Once after presenting a program in which I used my own maps to illustrate troop movements, an attendee remarked how impressive it was that I hand drew all the mountains. I think he was disappointed upon learning clarification that the base layer was actually computer-generated from datasets. Nonetheless, creating usable shaded relief background for historical campaign and battle maps requires a mixture of sleuthing, technical skills, and artistic style that requires patience, practice, and a desire to adapt. The Shenandoah Valley region offers a useful landscape to illustrate the difference that playing with existing data can make in a map’s appearance.

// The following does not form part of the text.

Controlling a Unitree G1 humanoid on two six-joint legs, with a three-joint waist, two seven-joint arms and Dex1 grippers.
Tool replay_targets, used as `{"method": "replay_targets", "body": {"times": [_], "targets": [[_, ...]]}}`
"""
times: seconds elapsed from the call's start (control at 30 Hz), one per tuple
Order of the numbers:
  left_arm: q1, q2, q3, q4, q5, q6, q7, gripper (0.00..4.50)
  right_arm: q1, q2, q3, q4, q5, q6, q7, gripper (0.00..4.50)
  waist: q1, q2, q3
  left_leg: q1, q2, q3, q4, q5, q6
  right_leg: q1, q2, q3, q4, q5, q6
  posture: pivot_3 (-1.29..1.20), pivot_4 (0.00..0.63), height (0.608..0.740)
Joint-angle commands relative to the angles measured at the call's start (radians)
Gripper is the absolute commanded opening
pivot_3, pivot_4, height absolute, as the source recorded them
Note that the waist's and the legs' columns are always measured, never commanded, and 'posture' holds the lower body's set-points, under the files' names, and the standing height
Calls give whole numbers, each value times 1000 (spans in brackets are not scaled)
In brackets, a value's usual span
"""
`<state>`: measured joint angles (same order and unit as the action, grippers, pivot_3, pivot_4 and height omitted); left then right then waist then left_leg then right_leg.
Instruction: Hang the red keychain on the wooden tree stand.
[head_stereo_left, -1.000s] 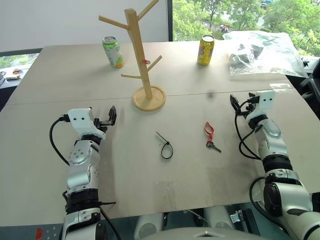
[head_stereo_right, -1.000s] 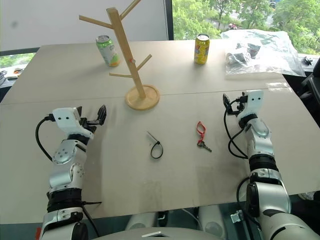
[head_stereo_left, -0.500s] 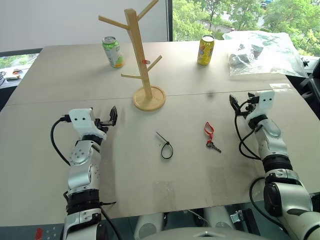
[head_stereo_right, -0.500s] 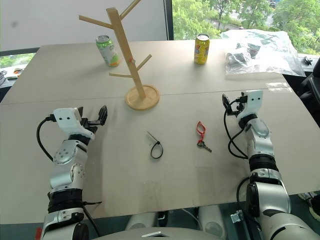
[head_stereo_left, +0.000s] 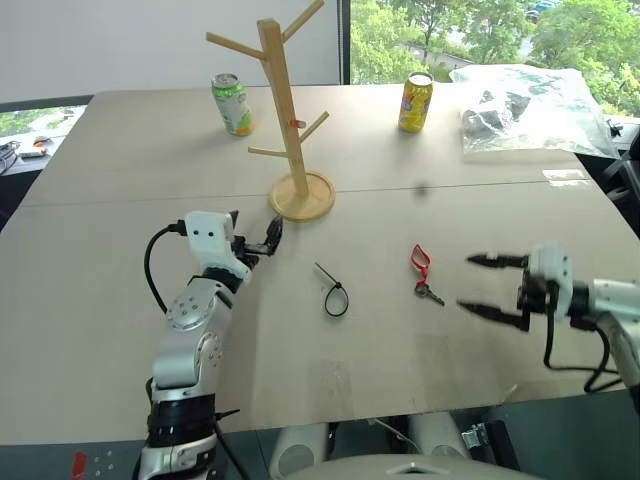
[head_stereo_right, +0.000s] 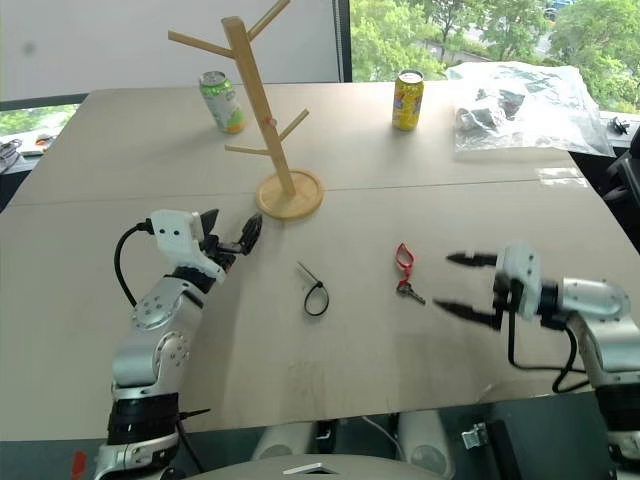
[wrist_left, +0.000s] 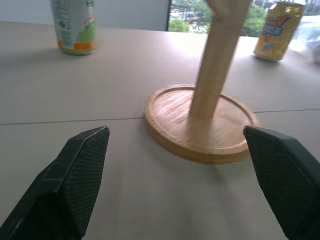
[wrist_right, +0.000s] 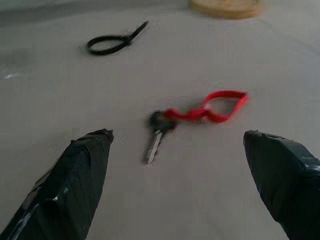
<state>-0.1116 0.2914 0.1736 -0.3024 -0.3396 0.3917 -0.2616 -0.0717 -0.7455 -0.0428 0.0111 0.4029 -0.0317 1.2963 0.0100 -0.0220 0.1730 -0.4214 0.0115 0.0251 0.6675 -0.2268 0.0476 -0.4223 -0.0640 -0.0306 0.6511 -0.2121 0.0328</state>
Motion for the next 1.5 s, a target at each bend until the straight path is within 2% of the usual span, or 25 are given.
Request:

Many modern cartographers use the United States Geological Service 3D Elevation Program data to create the hillshade backgrounds that readers of Civil War books are becoming accustomed to seeing. I would be remiss if I did not give credit to Hal Jespersen of CWMaps.com for introducing the use of shaded relief to the broad Civil War readership. For a long time, this procedure remained elusive to me and I fumbled through my own use of contour lines and hypsometric tints—that is, contour shapes containing gradually darker shades the higher the elevation rises—to demonstrate terrain.

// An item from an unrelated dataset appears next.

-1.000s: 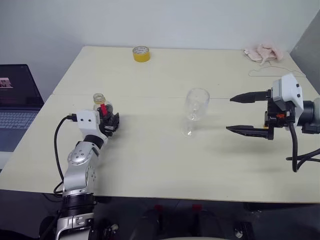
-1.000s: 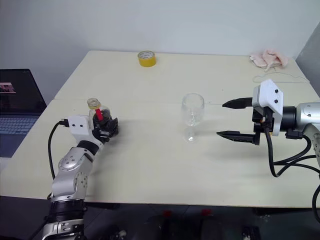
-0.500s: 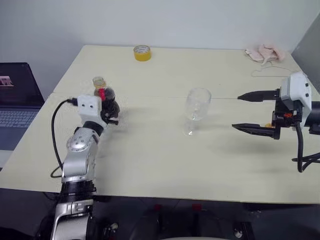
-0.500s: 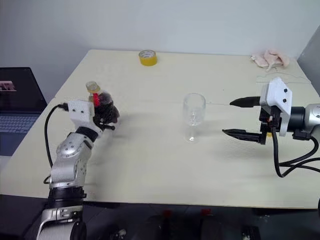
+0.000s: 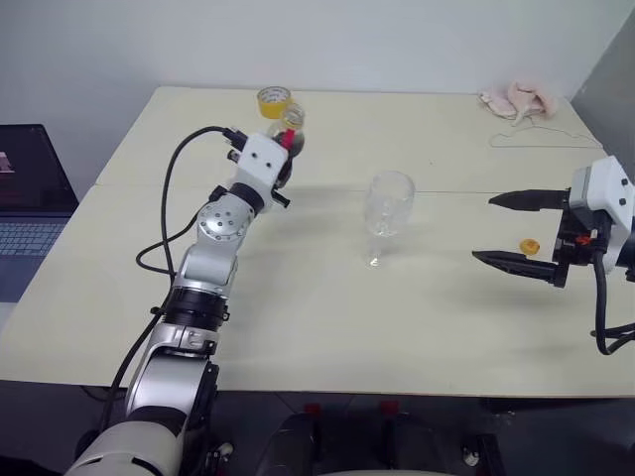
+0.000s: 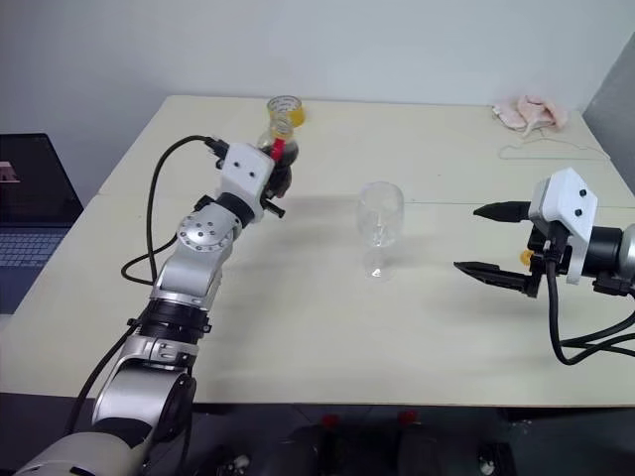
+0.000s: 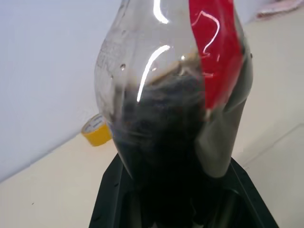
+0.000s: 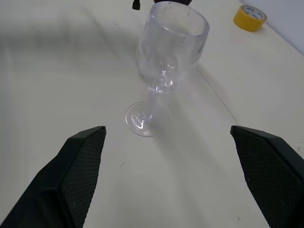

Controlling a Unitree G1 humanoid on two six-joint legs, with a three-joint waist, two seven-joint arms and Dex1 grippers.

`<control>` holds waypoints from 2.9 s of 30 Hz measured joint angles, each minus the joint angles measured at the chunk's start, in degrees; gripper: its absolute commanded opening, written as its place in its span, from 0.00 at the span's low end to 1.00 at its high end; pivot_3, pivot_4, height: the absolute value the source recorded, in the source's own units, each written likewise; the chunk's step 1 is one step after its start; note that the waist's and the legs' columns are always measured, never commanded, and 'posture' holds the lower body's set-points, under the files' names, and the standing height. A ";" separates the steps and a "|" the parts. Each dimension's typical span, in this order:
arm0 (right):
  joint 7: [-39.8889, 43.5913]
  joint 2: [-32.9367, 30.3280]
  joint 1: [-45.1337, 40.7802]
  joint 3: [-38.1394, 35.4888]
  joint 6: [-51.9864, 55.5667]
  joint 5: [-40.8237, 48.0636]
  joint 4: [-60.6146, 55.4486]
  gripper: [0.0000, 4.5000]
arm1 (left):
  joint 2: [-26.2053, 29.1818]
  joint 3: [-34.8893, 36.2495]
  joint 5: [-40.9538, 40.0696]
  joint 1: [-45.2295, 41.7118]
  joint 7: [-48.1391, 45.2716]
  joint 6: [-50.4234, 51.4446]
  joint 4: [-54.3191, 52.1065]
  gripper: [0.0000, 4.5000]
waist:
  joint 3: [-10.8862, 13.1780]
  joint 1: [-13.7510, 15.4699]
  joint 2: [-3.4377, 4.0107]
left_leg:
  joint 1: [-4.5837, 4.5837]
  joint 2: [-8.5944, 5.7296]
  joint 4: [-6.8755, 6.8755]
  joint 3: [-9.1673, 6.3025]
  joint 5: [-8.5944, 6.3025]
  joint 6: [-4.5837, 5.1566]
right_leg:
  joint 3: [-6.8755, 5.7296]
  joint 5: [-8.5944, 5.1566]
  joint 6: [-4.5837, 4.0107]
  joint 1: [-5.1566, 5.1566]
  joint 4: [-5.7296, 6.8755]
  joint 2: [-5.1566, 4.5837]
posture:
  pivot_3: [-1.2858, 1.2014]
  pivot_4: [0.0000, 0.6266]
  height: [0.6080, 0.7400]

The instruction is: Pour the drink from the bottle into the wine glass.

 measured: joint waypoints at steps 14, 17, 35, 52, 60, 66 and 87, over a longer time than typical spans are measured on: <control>-3.09 -0.02 1.87 -2.59 2.85 2.57 -4.27 1.00 | -2.18 -5.66 8.80 -6.49 1.41 -9.82 6.85 0.18 | 0.01 -0.03 -0.03 | 0.01 -0.02 0.02 0.01 0.00 0.00 | 0.00 0.00 0.00 0.01 0.05 -0.01 | 0.52 0.24 1.00; -4.37 0.50 1.71 -2.59 3.59 3.88 -5.07 1.00 | -2.10 -5.78 10.42 -8.00 1.42 -11.34 7.70 0.18 | 0.01 -0.04 -0.03 | 0.01 -0.02 0.02 0.02 0.00 0.00 | 0.01 0.00 0.00 0.01 0.06 -0.01 | 0.52 0.24 1.00; -16.29 14.28 5.23 -7.89 2.87 13.34 -12.29 1.00 | 1.03 -9.59 17.17 -8.81 0.65 -20.38 8.63 0.17 | 0.01 -0.11 -0.03 | 0.03 -0.05 0.11 0.02 0.00 0.00 | 0.03 0.00 0.01 -0.09 0.47 -0.03 | 0.52 0.24 1.00; -20.72 18.43 11.07 -5.22 -3.13 10.08 -14.01 1.00 | 2.95 -10.93 21.00 -10.82 -0.01 -26.03 8.30 0.17 | 0.01 -0.32 -0.02 | 0.07 -0.05 0.13 0.03 0.01 0.01 | 0.05 -0.01 0.01 -0.12 0.58 -0.01 | 0.52 0.24 1.00; -20.89 18.19 10.52 -4.42 -3.14 10.07 -14.03 1.00 | 3.88 -11.48 22.34 -12.93 0.02 -28.75 10.59 0.17 | 0.01 -0.35 -0.02 | 0.07 -0.05 0.14 0.03 0.01 0.01 | 0.04 -0.01 0.01 -0.12 0.60 -0.01 | 0.52 0.24 1.00; -21.12 17.85 10.62 -4.36 -3.14 10.07 -14.10 1.00 | 4.64 -12.45 23.96 -13.31 0.31 -30.96 12.41 0.17 | 0.01 -0.34 -0.02 | 0.07 -0.05 0.14 0.03 0.01 0.01 | 0.04 -0.01 0.02 -0.12 0.62 -0.01 | 0.52 0.24 1.00; -21.34 17.11 12.90 -4.38 -3.21 8.73 -14.07 1.00 | 6.25 -14.64 29.53 -15.36 5.09 -36.11 15.98 0.17 | 0.01 -0.41 -0.02 | 0.07 -0.05 0.16 0.04 0.01 0.01 | 0.05 -0.01 0.02 -0.15 0.73 -0.01 | 0.52 0.24 1.00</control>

Eventually I identified the resources to introduce basic hillshade into my own work through layers made available through the USGS National Map and the ArcGIS online platform. The dark gray shading, as seen below, shows the terrain but provides a poor background for adding labels. Brightening that layer or reducing the opacity to allow for legible labels (and roads, and railroads, and rivers, and troop movements, you get the picture) meanwhile diminishes the viewer’s ability to see the terrain as intended. Zooming in on a specific area of the battlefield, even in the online map platform, renders the terrain illegible.

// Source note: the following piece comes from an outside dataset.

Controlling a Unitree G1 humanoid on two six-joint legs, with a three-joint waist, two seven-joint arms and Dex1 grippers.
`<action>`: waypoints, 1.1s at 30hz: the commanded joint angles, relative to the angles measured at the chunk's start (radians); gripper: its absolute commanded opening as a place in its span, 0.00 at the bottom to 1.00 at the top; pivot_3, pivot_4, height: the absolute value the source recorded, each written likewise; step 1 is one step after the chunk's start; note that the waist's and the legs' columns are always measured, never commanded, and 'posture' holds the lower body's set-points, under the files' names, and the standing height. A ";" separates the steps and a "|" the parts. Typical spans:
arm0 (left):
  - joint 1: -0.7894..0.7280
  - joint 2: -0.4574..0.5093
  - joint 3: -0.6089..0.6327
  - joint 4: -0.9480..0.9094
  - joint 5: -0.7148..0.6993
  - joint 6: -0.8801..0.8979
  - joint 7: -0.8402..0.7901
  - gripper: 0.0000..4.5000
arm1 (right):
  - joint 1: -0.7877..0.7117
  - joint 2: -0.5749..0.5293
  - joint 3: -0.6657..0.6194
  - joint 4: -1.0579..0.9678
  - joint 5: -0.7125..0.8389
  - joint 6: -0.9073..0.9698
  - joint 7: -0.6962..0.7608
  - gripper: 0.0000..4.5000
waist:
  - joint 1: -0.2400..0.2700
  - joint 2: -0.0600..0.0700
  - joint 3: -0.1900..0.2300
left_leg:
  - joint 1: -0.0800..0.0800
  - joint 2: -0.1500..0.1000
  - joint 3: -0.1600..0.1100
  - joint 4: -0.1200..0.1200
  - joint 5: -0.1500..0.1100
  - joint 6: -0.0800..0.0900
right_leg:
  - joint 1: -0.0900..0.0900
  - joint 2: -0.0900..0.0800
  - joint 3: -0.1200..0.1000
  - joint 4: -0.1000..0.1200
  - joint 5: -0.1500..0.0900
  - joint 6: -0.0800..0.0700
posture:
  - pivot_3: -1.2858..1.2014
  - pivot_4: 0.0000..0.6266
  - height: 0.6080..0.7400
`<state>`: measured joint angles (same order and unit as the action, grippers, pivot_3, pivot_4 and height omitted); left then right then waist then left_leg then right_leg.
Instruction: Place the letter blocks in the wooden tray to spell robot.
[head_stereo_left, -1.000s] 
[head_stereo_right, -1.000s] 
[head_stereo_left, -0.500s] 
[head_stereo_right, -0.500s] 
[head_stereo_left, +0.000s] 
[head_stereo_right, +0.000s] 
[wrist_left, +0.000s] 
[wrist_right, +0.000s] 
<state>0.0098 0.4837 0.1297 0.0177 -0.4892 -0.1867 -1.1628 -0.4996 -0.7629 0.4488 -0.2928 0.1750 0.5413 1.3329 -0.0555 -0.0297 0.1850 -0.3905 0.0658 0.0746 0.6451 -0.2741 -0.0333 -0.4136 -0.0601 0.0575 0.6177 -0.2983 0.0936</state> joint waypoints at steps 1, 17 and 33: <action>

A benefit, at least one that I tell myself, of teaching mapmaking and graphic design to myself from scratch is the ability and willingness to find creative solutions for stumbling blocks. Eventually I found ways to tinker with the elevation data from the USGS and the design tools of graphic software to blend multiple layers including both traditional hillshade (with the sun at the upper left the way map readers are accustomed) and partially transparent layers with the sun at multiple angles or with exaggerated slopes, depending on the need of each map. My latest technique, unfortunately not yet reflected in any of the finished products I have completed, reintroduces the hypsometric tints I assumed I had abandoned back into the mix to show elevation as well as shade.

In addition to highlighting the Blue Ridge to the east and the Ridge & Valley Mountains to the west, the revised map of the Shenandoah Valley also demonstrates the consistent higher elevation of the Appalachians at the northwest corner of the map, a point I struggled to depict before seeing the value once more in hypsometric tints. A careful eye might even notice the rise in elevation as you proceed up the Valley, that is in a southwest direction from Harpers Ferry toward Lexington.

Ultimately, the shaded relief base now created (with a couple dozen reference points) is just a starting point for making a map. Everything else, be it water, labels, or troops, now must be digitally typed, dragged, and hand-drawn to customize the map for whatever purpose it will serve to show Civil War events in the valley of Virginia.



2 Responses to Making a Modern Map of the Valley

  1. It would be nice to have more digital mapping available alongside published paper maps. IIRC UVa had a project of this for the valley years ago. An obstacle back then was the need for user to have installed GIS software to view the data. But today with online tools a browser is sufficient on the client side.